Very slow performance with more than 30000 particles

Boorhin commented 3 years ago

I have tested the Telemac Selafin Reader and I noticed a consequent drop in performances when there are more than 30 000 particles. In comparison with the other particle tracker I know it seems very little (have done up to 10⁶ particles without much trouble). The quantity of RAM used, even with an output file, is very large (40Gb for 30000 particles). I am wondering what is the interest to always convert the projection system when you already have a metric projection with metric velocities? I would think that reprojection is one of the main culprit. Is that for Coriolis? I would think that you could avoid millions of operation of reprojection by using an approximation. The fact that each time-step of the ocean model calls the reader is also an issue as it is over-sampled most of the time. I understood that you were working on this. Finally the reader is parallelised but it is not clear if the model is. I have used OceanDrift as a model with coastline action previous

josefilho77 commented 3 years ago

Hi Boorhin. Thats great you're finally using telemac selafin reader... could you kindly share the script you used for converting .slf unstructured to netcdf (opendrift compatible)? I managed to use telemac 3D file, but only converting for a regular grid which is giving me some issues, strange particle behavior.

Best

gauteh commented 3 years ago

I think the best way to do that is to use a profiler like maybe py-spy on an example to try and figure out where the time is spent. Also it is very useful to make small tests and write some benchmarks (e.g. looking up 10k particles). You can have a look at how these benchmarks are done for FVCOM: https://github.com/OpenDrift/opendrift/blob/master/tests/readers/test_fvcom.py#L52 and then compare the performance to how well FVCOM does it. Benchmarks are run with pytest --benchmark-enable, you select specific tests with -k or specifying the test filename.

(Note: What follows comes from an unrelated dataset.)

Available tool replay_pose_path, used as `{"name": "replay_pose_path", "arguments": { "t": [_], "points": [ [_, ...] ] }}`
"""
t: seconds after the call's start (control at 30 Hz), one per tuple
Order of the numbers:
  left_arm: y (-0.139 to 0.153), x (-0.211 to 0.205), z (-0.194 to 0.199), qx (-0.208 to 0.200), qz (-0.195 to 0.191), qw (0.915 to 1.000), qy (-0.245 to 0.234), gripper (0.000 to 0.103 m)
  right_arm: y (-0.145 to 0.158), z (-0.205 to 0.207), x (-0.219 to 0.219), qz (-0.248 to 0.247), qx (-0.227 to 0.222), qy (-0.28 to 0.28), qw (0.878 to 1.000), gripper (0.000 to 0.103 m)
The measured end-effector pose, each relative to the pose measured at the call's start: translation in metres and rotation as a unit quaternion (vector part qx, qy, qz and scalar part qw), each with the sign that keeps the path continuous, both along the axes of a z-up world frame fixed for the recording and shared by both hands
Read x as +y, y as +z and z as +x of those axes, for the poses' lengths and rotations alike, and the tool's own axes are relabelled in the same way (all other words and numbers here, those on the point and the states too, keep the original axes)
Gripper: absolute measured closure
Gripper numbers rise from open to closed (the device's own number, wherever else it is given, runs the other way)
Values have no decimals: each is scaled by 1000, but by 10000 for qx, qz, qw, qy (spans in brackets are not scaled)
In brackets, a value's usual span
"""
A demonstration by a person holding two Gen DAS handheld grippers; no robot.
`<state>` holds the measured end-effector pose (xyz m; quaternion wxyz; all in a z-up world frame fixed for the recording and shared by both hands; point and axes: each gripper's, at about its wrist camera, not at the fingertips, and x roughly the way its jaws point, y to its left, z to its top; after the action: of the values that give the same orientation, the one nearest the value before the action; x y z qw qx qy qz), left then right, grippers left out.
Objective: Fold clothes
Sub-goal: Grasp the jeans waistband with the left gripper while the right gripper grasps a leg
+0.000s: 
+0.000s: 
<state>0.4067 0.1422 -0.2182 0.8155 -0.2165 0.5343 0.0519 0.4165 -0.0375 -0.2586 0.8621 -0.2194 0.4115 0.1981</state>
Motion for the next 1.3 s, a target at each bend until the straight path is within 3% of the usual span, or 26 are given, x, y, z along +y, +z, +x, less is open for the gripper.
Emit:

Once those are established it makes sense to look at what other parts should be prioritized for optimization.

Boorhin commented 3 years ago

@josefilho77 I have used a reader I wrote that accesses directly slf files based on a Telemac installation. I think it can now be found in the master branch, https://github.com/OpenDrift/opendrift/blob/master/opendrift/readers/reader_telemac_selafin.py @gauteh Thanks a lot, I will be looking into that. Have you tried other readers with a lot of particles?

knutfrode commented 3 years ago

@Boorhin Using a million particles is not a problem with regular readers (though of course a bit slower than with 1000 particles). I would believe that interpolation from regular grids will always be simpler/faster than from unstructured grids, but it is probably still possible to improve the performance of the unstructured readers. It is probably the unstructured interpolation which is the bottleneck, as reprojection is normally very fast.

As @gaute says, profiling would be the way to detect where the bottleneck is in your reader/usecase. A more primitive way than using pytest would be to simply insert some print-statements in the reader, and see where it hangs when using many particles.

josefilho77 commented 3 years ago

@Boorhin Thank you very much. I am already using it with more than 30.000 it is really slow indeed. What have you done by the time stamp? Here it becomes the original data of selafin. (1972,00,00). Have you managed to convert it for real DateTime stamp? I believe it is happening because the telemac 3D file does not have a proper timestamp. If you take it from the 2D file, It should be ok.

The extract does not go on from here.